*ACTIVITY*
Say how many lines in the material below include "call". The answer is the number alone.

*SOURCE MATERIAL*
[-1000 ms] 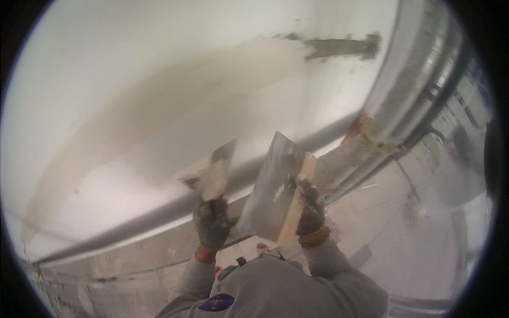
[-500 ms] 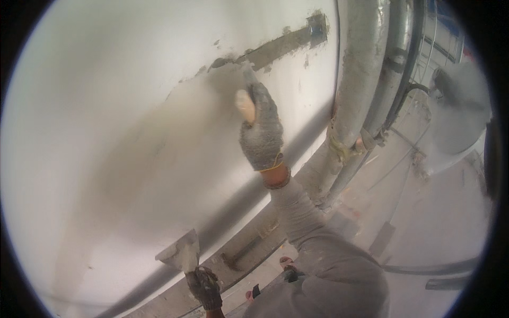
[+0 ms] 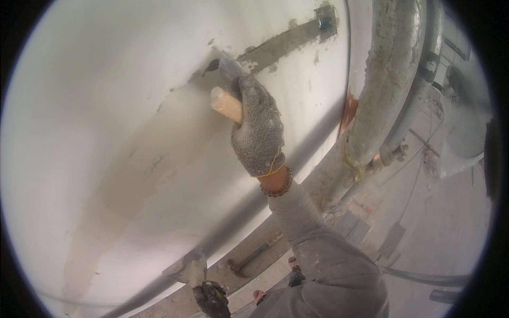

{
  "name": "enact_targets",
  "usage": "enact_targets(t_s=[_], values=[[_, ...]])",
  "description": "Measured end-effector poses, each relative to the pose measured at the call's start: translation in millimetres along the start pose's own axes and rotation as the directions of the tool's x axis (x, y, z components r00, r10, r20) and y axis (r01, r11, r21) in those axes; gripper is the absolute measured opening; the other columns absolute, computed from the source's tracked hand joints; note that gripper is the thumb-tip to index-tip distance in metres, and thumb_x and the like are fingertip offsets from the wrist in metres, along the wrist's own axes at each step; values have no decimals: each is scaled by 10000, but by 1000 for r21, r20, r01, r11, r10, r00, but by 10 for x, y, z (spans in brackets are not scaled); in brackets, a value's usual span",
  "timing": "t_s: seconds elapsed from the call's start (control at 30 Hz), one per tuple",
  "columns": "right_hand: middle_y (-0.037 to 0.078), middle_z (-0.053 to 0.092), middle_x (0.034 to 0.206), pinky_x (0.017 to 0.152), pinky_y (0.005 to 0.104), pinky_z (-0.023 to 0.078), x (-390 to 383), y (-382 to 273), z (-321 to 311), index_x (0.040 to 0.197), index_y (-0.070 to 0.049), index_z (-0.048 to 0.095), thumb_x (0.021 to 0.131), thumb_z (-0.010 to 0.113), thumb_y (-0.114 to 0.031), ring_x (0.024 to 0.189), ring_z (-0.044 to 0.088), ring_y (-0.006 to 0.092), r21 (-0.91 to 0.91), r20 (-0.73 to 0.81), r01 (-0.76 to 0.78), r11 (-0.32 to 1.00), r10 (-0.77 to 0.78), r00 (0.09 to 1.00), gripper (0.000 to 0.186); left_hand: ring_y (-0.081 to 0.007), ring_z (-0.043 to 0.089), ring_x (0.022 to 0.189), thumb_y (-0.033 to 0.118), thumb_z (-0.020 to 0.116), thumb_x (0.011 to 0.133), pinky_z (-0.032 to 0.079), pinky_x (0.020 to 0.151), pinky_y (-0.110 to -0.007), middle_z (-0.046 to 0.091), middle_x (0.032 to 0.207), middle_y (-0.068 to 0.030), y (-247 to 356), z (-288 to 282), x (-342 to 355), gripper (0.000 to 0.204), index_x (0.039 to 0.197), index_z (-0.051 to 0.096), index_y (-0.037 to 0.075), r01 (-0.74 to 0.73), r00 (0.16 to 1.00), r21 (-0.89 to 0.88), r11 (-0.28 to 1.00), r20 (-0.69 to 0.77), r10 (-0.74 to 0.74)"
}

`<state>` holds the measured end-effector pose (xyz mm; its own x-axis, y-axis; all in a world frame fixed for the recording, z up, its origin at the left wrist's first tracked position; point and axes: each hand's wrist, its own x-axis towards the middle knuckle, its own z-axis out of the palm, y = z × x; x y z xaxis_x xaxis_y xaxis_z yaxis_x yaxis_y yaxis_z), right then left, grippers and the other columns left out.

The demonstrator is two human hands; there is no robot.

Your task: The person scoops plaster from a bucket using a trowel and applies it to a white ceiling surface. They spread the material in smooth strokes, working around metal pipes and scaffolding supports.

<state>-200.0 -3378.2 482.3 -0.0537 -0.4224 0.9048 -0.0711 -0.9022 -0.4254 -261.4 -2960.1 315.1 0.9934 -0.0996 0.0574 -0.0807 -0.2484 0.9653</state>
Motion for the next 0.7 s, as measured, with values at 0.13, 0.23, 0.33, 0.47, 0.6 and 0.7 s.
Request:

*THE ANSWER*
2